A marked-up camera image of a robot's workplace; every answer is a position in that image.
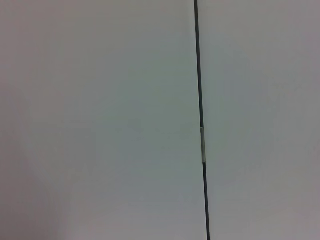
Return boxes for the small white strip in seam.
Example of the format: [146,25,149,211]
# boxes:
[200,126,207,164]

-------------------------

## Your assignment
Could the entries above be written out word for word, pictures excluded?

## Answer to this task
A marked-up camera image of a robot's workplace; every answer is a position in that image.
Return boxes for the small white strip in seam.
Example of the format: [146,25,149,211]
# boxes:
[200,126,207,164]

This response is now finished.